Like clockwork, Microsoft every year uses the eve of IBM’s annual Lotusphere customer conference to entice users with its own collaboration wares. Lotusphere begins Monday in Orlando, Fla., runs through Thursday, and is expected to draw 7,000 users.

The two giants have been locked in a battle for years over e-mail, instant messaging, conferencing, and now real-time communications tools such as voice and video .

This year, Microsoft is releasing a trio of tools and templates designed to ease a switch to its unified communications platform, which Microsoft has upgraded with the recently released Exchange 2007 and forthcoming upgrades to SharePoint Server 2007 and Office Communications Server 2007.

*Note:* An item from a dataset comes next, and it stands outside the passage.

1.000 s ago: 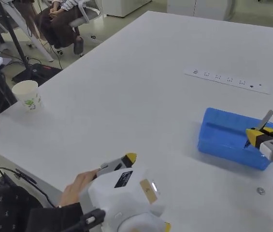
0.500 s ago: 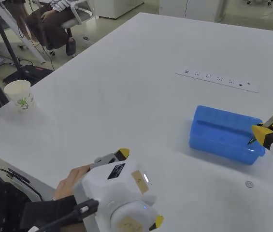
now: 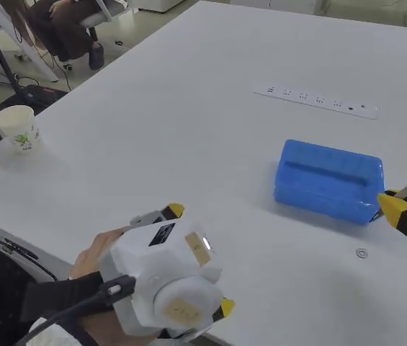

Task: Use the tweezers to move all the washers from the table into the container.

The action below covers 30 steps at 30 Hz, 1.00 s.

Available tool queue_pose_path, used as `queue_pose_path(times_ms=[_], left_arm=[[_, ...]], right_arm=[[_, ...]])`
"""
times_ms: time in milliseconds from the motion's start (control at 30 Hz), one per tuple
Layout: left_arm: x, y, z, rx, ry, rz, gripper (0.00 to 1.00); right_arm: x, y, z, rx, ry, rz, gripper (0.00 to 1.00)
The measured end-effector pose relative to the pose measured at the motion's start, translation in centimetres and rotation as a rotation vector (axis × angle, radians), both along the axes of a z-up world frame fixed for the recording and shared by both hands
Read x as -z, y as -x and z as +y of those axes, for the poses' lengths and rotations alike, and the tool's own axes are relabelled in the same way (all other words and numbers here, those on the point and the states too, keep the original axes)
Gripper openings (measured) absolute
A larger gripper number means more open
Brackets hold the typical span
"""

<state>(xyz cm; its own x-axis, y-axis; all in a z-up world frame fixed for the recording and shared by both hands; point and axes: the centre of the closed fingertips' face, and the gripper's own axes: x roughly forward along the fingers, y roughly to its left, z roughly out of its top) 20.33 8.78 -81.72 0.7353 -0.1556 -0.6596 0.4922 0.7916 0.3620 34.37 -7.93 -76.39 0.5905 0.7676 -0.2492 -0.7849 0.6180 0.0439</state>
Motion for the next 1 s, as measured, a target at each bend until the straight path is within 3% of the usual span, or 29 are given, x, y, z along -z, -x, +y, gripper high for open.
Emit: queue_pose_path(times_ms=[67, 167, 267, 333, 500, 633, 767, 1000], left_arm=[[0.0, 0.0, 0.0, 0.0, -0.001, 0.001, 0.86], [0.1, 0.0, 0.0, -0.001, -0.003, 0.005, 0.86], [0.1, 0.1, 0.0, 0.0, -0.004, 0.009, 0.86], [0.2, 0.1, 0.0, 0.001, -0.006, 0.01, 0.86], [0.2, 0.1, 0.0, -0.002, -0.005, 0.014, 0.85], [0.3, 0.3, 0.0, 0.003, -0.008, 0.019, 0.85], [0.3, 0.3, 0.0, -0.001, -0.007, 0.021, 0.85], [0.4, 0.4, 0.1, -0.001, -0.012, 0.028, 0.85]], right_arm=[[0.5, 0.3, -0.2, 0.0, -0.004, 0.015, 0.03], [0.9, 0.5, -0.4, 0.003, -0.008, -0.015, 0.03], [2.5, 0.6, -0.7, 0.004, -0.008, 0.051, 0.03], [3.3, 0.6, -0.9, 0.009, 0.01, 0.06, 0.03], [4.1, 0.5, -1.1, 0.015, 0.004, 0.083, 0.03], [4.7, 0.4, -1.0, 0.012, 0.041, 0.059, 0.03], [5.3, 0.4, -0.9, 0.014, 0.053, 0.064, 0.03], [5.7, 0.2, -1.1, 0.021, 0.046, 0.077, 0.03]])
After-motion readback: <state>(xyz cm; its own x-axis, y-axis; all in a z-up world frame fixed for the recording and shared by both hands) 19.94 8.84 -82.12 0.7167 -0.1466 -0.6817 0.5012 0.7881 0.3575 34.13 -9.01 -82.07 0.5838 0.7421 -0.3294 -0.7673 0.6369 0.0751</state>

“This is what, the fifth or sixth time that Microsoft has built a magic box to migrate from Notes,” said Ed Brill, a business unit executive for worldwide sales at IBM/Louts. “What makes this one any more likely to succeed?”

The set of tools, which are similar to those released in past years but with different names, is highlighted by Microsoft Transporter Suite for Lotus Notes.

“We have had a set of disjointed tools in the past,” said Elisa Graceffo, group product manager for collaboration and portals at Microsoft. “What we have really done is unified them into a single suite with a common look and feel and enhanced the functionality.”

Transporter helps walk customers from the planning stage through execution of messaging and directory migration. It includes coexistence tools to run Domino and Exchange side-by-side and migration tools for directories, mailboxes and applications.

Users can migrate accounts and mailboxes separately and move access-control lists during application migration.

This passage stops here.